### Work instruction:
From the material that follows, please give the number of lines containing the string "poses", and that number alone.

### Task input:
---*---
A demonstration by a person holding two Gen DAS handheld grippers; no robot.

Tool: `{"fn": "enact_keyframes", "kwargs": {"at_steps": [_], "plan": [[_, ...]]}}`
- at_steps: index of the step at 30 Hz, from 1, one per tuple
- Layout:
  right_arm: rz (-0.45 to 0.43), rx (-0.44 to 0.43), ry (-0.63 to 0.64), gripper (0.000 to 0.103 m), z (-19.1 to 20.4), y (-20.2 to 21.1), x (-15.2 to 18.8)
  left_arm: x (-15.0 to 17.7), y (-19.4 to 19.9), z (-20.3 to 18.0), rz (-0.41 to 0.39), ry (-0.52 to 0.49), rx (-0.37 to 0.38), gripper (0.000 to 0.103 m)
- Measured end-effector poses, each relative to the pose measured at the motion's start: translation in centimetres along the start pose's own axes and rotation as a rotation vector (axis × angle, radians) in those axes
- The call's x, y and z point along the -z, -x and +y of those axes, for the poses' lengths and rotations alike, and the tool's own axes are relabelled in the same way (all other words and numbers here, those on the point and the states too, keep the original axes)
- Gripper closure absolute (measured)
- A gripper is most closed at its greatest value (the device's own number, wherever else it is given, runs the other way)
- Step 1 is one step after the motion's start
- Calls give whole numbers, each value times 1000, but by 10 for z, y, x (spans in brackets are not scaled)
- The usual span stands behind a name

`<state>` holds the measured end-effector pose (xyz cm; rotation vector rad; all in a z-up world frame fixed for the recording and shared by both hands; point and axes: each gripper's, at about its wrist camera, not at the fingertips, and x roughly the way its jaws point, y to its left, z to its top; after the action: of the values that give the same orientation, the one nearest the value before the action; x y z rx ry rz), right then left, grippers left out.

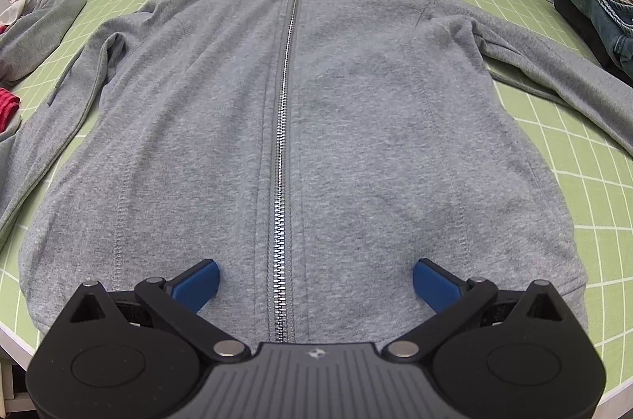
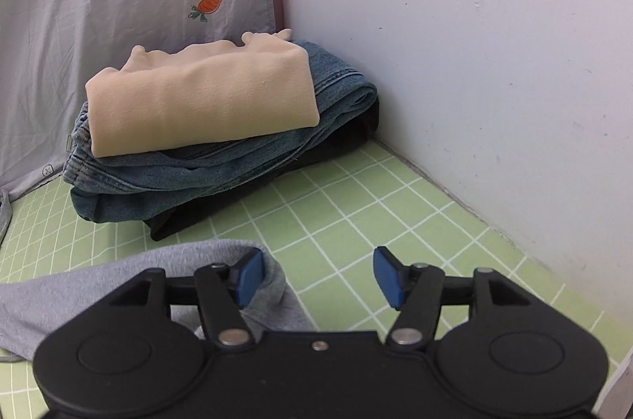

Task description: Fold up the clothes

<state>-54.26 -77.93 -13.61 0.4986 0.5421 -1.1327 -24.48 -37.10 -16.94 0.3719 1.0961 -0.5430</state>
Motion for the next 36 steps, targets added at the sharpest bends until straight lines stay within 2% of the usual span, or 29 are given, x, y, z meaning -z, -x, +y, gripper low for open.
{"fn": "enact_keyframes", "kwargs": {"at_steps": [4, 7, 10, 15, 19, 24, 25, 28, 30, 31, 32, 34, 36], "plan": [[22, -24, 14, 32, 0, -9, -13, 0, 0, 0, 2, 1, 0, 0], [75, -50, 12, 32, 6, -17, -18, -1, -1, 1, 6, 1, 0, 0], [72, -60, 55, 31, 18, -11, -14, -1, -1, 1, 9, 3, -1, 0], [-12, -57, 174, 27, 41, 22, 12, -1, 0, -1, 9, 6, -2, 0], [66, -119, 199, 28, 48, 22, 41, 0, -1, -1, 8, 7, -3, 0], [122, -113, 217, 29, 54, 16, 63, 0, 0, -2, 7, 7, -3, 0], [130, -113, 212, 31, 53, 14, 65, 1, 0, -1, 6, 7, -2, 0], [140, -103, 215, 47, 54, 9, 69, 0, -1, -2, 8, 7, -2, 0], [136, -99, 237, 52, 54, 9, 70, 0, -1, -1, 9, 7, -2, 0], [133, -99, 248, 61, 54, 9, 71, 0, -1, -1, 8, 7, -2, 0], [134, -101, 258, 78, 54, 9, 70, 0, -1, -1, 8, 8, -3, 0], [139, -109, 263, 100, 52, 9, 67, 0, -1, -1, 8, 9, -3, 0], [142, -123, 236, 101, 47, 9, 61, 0, -1, -1, 10, 10, -4, 0]]}}
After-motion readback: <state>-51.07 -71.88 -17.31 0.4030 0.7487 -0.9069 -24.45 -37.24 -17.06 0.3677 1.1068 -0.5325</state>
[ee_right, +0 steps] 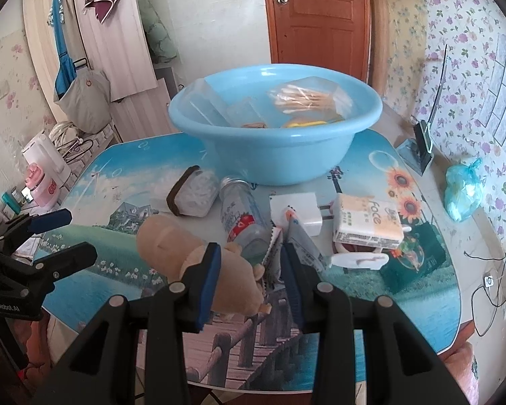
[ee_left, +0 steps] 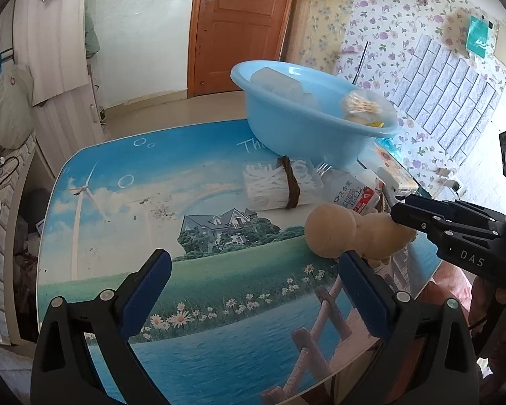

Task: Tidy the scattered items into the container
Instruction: 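Withdraw both tools from the basin, then reach the left tool to the beige plush while the right tool approaches the folded paper packet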

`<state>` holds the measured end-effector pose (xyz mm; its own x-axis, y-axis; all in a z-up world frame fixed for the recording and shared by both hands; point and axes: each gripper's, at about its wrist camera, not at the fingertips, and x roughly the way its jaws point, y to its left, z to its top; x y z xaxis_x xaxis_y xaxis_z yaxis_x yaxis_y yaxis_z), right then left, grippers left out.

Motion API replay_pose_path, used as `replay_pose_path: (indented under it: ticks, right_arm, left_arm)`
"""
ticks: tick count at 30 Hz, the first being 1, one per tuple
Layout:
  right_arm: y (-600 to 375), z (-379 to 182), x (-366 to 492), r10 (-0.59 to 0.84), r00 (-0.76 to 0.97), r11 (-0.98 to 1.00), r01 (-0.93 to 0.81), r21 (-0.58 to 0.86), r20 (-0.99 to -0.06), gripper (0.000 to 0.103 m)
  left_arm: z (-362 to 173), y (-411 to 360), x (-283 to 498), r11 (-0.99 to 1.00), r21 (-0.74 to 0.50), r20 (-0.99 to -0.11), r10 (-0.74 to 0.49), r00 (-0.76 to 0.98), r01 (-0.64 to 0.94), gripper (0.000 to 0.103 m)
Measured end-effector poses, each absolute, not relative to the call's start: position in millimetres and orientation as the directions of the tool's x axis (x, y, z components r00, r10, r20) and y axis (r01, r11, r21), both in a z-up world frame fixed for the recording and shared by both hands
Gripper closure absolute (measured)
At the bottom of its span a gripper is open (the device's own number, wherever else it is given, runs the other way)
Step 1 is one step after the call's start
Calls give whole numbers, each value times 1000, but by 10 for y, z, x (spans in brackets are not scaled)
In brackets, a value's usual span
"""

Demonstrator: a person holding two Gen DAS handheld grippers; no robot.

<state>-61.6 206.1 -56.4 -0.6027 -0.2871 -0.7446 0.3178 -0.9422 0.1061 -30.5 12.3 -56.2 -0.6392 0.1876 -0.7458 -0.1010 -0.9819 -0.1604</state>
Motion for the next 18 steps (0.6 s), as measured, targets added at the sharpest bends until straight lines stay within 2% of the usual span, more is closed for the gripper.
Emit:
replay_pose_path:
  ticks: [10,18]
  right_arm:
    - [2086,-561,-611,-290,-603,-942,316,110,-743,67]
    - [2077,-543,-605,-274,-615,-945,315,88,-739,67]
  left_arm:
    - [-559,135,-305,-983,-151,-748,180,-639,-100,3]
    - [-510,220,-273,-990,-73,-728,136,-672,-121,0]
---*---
### Reply:
3